There is another possibility for ameliorating the increasingly undemocratic governmental structure. Large states such as Texas or California could divide themselves into four or six separate states, each with two Senators. The Constitution’s Section 3 of Article IV, however, says that such division can only be done with the consent of Congress. Again, I don’t think that I am being overly cynical by concluding that the Senate, where the overwhelming majority of Senators will come from the smallest states, is not going to approve the admission of such new states into the Union.

So . . . a smaller and smaller minority of the population will select a majority in the Senate. What, if in addition, the electoral college deviates further and further from the majority’s vote? Will “the people” see their government as legitimate? With these governmental structures unchangeable within our Constitutional confines, what will then happen?

The famed philosophers John Lennon and Paul McCartney seemed to advocate a mind change instead of a revolution when change might be desirable but difficult: “You say you want a revolution/ . . . But when you talk about destruction/ Don’t you know that you can count me out/ . . . You say you’ll change the constitution/Well, you know/We all want to change your head/You tell me it’s the institution/Well, you know/You better free your mind instead. . . .” But at least for me, I don’t think I can change my mind so that rule by an increasingly small minority in my country will really be all right. I don’t want to live in the equivalent of a banana republic.

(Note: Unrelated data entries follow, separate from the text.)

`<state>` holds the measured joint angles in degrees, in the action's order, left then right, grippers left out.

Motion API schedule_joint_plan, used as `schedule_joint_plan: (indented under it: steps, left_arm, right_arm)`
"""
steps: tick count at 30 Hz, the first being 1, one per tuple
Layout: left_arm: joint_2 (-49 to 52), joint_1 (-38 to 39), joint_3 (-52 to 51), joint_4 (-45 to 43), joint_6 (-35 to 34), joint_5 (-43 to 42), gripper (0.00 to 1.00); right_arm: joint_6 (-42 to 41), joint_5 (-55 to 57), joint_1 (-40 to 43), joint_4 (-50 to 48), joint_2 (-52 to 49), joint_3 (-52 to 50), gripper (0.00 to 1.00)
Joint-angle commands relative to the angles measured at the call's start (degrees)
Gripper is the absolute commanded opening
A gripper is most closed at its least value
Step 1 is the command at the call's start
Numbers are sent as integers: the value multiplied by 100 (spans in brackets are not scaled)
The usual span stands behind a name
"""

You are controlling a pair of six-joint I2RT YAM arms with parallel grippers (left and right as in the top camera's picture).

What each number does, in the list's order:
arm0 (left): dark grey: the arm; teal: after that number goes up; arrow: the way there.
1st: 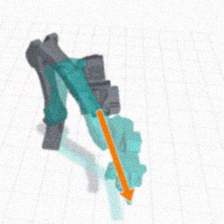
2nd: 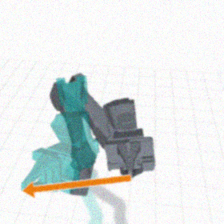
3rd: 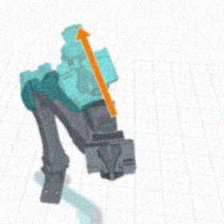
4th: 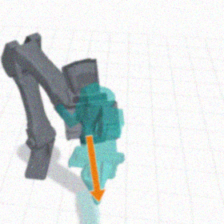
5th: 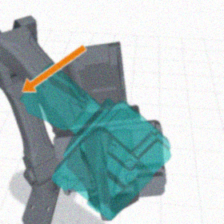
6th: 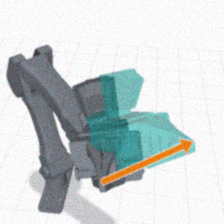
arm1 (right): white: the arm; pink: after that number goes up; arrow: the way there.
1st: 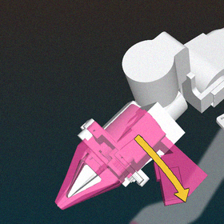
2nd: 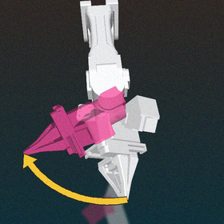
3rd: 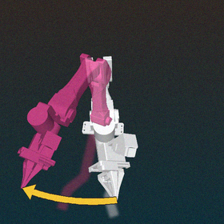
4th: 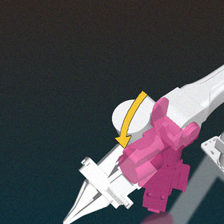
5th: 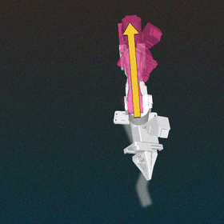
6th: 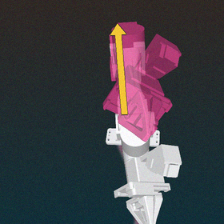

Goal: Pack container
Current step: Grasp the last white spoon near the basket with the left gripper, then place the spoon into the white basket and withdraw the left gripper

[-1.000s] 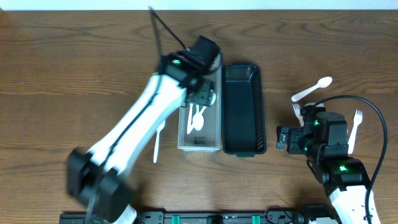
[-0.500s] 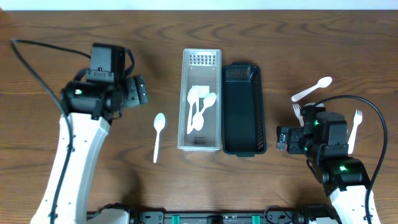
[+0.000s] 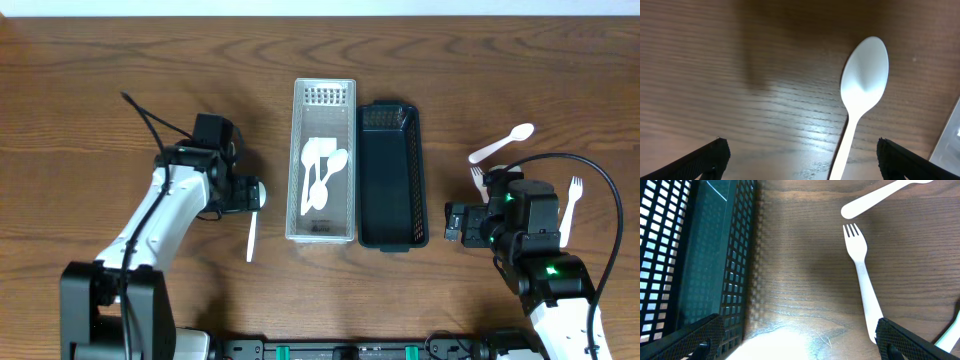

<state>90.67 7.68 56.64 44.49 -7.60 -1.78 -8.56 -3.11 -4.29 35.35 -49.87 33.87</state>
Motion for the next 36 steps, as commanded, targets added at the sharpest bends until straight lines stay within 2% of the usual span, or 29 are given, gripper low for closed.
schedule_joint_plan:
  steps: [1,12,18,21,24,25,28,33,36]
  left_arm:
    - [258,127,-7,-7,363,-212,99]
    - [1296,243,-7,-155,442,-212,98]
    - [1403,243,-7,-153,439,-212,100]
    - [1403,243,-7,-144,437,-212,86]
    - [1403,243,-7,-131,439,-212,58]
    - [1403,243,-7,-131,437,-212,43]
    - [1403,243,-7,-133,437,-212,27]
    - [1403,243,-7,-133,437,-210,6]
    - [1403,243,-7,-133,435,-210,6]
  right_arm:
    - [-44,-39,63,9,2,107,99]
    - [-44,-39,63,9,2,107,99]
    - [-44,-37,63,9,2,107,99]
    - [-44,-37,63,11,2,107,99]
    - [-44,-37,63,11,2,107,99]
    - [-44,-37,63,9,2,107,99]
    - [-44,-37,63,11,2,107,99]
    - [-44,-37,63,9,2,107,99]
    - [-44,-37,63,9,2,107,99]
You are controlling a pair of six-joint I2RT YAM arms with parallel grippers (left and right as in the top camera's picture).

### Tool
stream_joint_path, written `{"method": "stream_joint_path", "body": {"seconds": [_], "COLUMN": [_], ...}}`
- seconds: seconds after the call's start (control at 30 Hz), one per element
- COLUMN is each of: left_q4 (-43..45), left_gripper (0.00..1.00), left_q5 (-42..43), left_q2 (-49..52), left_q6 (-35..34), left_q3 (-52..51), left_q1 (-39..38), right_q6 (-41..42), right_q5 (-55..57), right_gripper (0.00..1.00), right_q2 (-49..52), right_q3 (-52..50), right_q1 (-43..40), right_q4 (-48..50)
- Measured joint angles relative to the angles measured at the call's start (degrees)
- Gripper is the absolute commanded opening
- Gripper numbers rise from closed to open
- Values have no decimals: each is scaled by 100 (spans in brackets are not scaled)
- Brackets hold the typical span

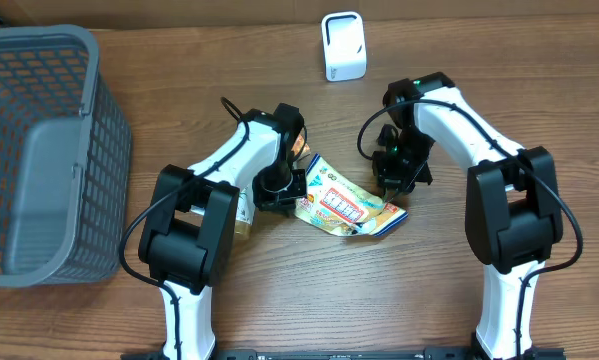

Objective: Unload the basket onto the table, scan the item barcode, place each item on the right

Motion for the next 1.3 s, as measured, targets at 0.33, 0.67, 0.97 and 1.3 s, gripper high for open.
{"method": "stream_joint_path", "body": {"seconds": [0.33,0.67,0.97,1.3], "left_q4": [-442,452,787,-221], "left_gripper": [5,4,4,4], "left_q5": [9,498,385,-737], "left_q2": [127,129,140,205], "left_q6": [186,221,186,-87], "left_q3": [1401,1003,411,608], "left_q1": [-26,-109,-109,26], "right_q6": [-527,-525,166,890], "right_q5": [-643,-1552,-1513,24], "right_gripper": [4,4,4,4], "right_q2": [-540,-542,-564,-664], "right_q3": [66,-863,-2133,-2033], "right_q1": [131,776,686,577], "right_q4": [-44,909,1495,914]}}
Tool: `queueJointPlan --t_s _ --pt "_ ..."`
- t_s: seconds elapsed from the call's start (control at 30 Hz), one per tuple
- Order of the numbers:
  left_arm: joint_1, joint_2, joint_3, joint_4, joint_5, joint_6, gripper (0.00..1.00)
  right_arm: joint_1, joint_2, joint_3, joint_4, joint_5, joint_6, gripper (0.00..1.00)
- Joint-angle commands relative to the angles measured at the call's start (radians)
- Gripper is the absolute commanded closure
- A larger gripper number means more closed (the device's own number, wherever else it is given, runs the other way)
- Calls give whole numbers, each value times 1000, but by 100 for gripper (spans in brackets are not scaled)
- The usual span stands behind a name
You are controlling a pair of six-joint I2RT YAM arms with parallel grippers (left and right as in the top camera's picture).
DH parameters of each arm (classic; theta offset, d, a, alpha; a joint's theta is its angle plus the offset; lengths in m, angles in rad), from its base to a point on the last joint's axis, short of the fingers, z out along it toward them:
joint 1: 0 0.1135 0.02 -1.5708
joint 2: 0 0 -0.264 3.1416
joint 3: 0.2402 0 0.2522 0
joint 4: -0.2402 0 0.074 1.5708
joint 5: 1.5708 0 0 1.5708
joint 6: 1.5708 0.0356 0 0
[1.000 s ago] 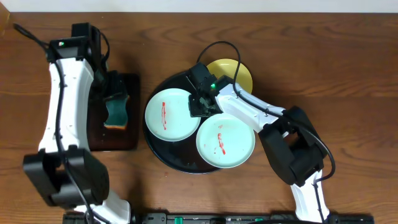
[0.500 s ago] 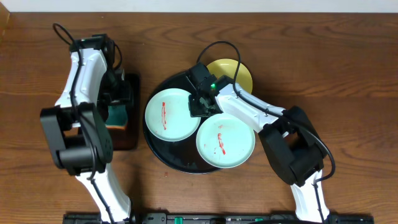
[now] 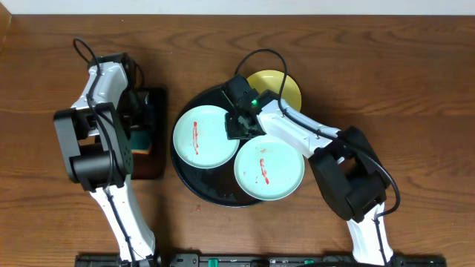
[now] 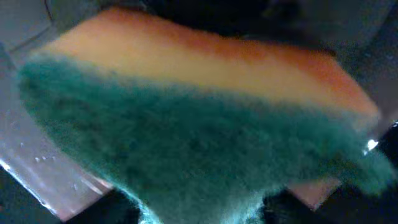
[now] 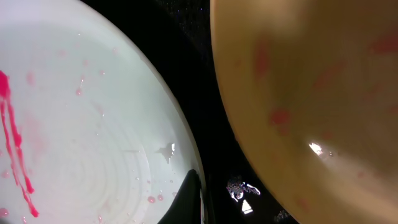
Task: Clean dirty plates on tray and stack at the side
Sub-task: 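Lower the left gripper onto the green sponge and grasp it, then lift the sponge with the left gripper toward the left pale green plate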
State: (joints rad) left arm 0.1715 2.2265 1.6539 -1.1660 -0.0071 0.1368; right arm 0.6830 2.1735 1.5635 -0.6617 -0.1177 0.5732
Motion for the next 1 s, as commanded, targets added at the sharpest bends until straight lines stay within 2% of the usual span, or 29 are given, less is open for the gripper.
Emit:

But, then, what’s left? With no constitutional method for change, perhaps only the words of Jefferson show the path to a better democracy: “I hold it that a little rebellion now and then is a good thing, and as necessary in the political world as storms in the physical. . . . It is medicine necessary for the sound health of government.”

Or perhaps we should contemplate the words of Robert Kennedy: “A revolution is coming—a revolution which will be peaceful if we are wise enough; compassionate if we care enough; successful if we are fortunate enough—but a revolution which is coming whether we will it or not. We can affect its character; we cannot alter its inevitability.”

We should start considering the extra-constitutional changes we are assuredly going to face.